= Beginning of Section =

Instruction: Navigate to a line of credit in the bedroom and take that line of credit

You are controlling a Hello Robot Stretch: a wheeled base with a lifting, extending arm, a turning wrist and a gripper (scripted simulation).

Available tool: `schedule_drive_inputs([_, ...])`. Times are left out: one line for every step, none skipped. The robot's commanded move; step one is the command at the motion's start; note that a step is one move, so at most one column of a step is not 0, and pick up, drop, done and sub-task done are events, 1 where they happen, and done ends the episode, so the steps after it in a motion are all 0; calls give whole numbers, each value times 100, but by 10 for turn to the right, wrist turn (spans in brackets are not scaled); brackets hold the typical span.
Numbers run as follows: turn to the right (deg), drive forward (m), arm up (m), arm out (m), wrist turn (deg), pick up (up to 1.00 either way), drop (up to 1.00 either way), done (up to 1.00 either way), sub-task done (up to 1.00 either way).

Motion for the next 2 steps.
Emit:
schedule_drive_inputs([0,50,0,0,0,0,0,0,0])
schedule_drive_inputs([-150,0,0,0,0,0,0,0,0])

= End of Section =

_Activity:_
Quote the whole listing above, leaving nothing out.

_Your solution:_
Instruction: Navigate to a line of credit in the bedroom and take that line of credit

You are controlling a Hello Robot Stretch: a wheeled base with a lifting, extending arm, a turning wrist and a gripper (scripted simulation).

Available tool: `schedule_drive_inputs([_, ...])`. Times are left out: one line for every step, none skipped. The robot's commanded move; step one is the command at the motion's start; note that a step is one move, so at most one column of a step is not 0, and pick up, drop, done and sub-task done are events, 1 where they happen, and done ends the episode, so the steps after it in a motion are all 0; calls give whole numbers, each value times 100, but by 10 for turn to the right, wrist turn (spans in brackets are not scaled); brackets hold the typical span.
Numbers run as follows: turn to the right (deg), drive forward (m), arm up (m), arm out (m), wrist turn (deg), pick up (up to 1.00 either way), drop (up to 1.00 either way), done (up to 1.00 either way), sub-task done (up to 1.00 either way).

Motion for the next 2 steps.
Emit:
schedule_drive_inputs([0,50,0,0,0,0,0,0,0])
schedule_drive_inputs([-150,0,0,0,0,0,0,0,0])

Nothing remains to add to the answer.